» What the task asks
Both the line containing "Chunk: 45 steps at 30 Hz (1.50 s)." and the line containing "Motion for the" belong to the span. Output exactly that span from the listing below, and nothing outside it.

» Information provided

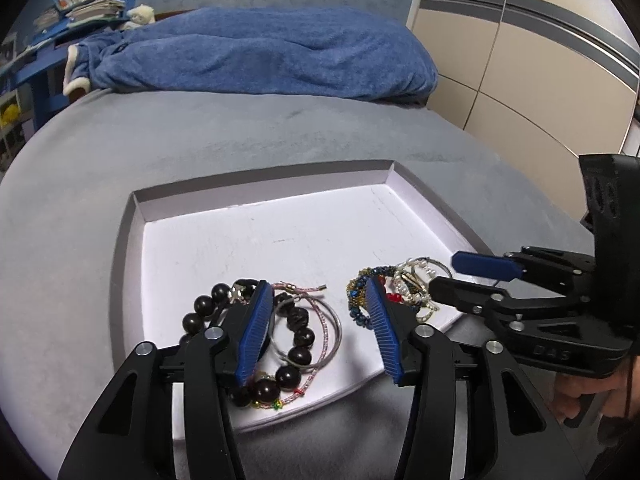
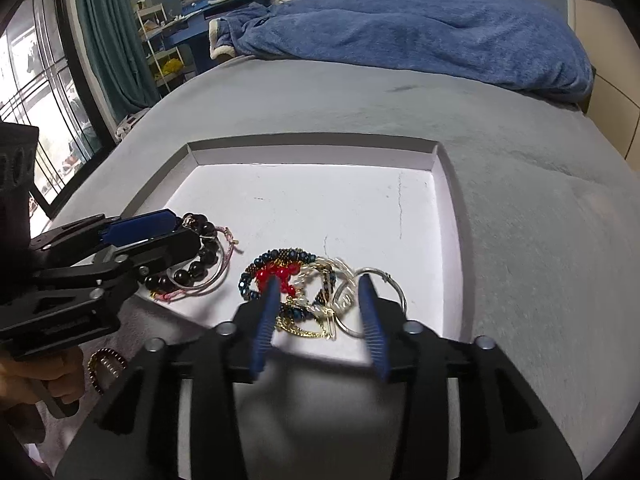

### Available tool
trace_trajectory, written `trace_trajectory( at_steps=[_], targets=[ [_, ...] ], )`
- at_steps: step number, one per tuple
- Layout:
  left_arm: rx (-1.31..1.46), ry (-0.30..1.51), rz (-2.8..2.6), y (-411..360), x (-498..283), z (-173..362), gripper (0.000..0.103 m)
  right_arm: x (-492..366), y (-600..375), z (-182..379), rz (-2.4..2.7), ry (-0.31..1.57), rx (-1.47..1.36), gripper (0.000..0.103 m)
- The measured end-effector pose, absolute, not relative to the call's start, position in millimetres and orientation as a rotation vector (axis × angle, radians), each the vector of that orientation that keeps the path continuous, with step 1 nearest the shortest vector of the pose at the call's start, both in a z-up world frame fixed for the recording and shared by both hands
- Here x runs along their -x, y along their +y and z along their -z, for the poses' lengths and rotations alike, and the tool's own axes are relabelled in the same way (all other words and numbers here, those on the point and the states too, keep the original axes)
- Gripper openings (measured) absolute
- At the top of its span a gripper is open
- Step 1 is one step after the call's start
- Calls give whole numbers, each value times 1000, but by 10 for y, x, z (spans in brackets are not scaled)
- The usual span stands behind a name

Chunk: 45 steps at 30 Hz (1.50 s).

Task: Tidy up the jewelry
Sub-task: 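Carry the silver hoop and gold charm into the box and open both tools, then withdraw both open tools from the box to the remaining bracelets, then grasp the pearl strand bracelet with the left tool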

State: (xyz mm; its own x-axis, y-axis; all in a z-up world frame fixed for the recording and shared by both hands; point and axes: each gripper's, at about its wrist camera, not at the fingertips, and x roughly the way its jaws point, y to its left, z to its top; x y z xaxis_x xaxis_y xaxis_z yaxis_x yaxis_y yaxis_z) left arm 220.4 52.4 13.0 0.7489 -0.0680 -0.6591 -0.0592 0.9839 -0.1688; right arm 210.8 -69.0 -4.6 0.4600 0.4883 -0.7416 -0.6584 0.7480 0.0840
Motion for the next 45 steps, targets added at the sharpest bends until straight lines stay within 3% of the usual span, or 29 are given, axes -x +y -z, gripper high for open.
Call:
trace_trajectory(
  at_steps=[6, 10, 16, 43, 45],
  targets=[
    [157, 708, 9, 464, -2145, -197, 60, -1982, -857, -19, -722, 817, 190, 51],
    [130, 681, 17, 404, -2032, -273, 75, -1893, -951, -65, -723, 795, 155, 52],
    [117, 646, 33, 376, -1742, -359, 81, -1697, -1131, -56, -738, 748, 86, 60],
    [129, 772, 30, 458, -893, 131, 82, -1335, -1306, 282, -742, 824, 58, 67],
    [108, 754, 24, 430, -872, 100, 78, -1323, -1292, 291, -745, 828, 66, 68]
  ],
)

» Answer space
Chunk: 45 steps at 30 Hz (1.50 s).

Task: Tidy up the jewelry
Sub-task: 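Carry the silver hoop and gold charm into the box and open both tools, then withdraw both open tools from the box to the remaining bracelets, then grasp the pearl strand bracelet with the left tool
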
State: (xyz mm; its own x-axis, y-axis; all in a z-up world frame fixed for the recording and shared by both hands; point and axes: each gripper's, at about its wrist camera, not at the fingertips, and x roughly the way its jaws point, y to its left, z to its top; x y z xaxis_x xaxis_y xaxis_z yaxis_x yaxis_y yaxis_z) left arm 220.4 52.4 13.0 0.7489 -0.0680 -0.6591 -0.0592 0.9839 -0.1688; right arm 210.8 -69.0 -4.6 0.4600 0.4883 -0.7416 -0.6584 0.7480 0.0840
Motion for the next 45 steps, targets added at the sharpest bends until straight lines stay within 3% of the usual span, or 29 are given, axes -x +y -z, gripper high for open.

For this exercise, nothing more remains to be given.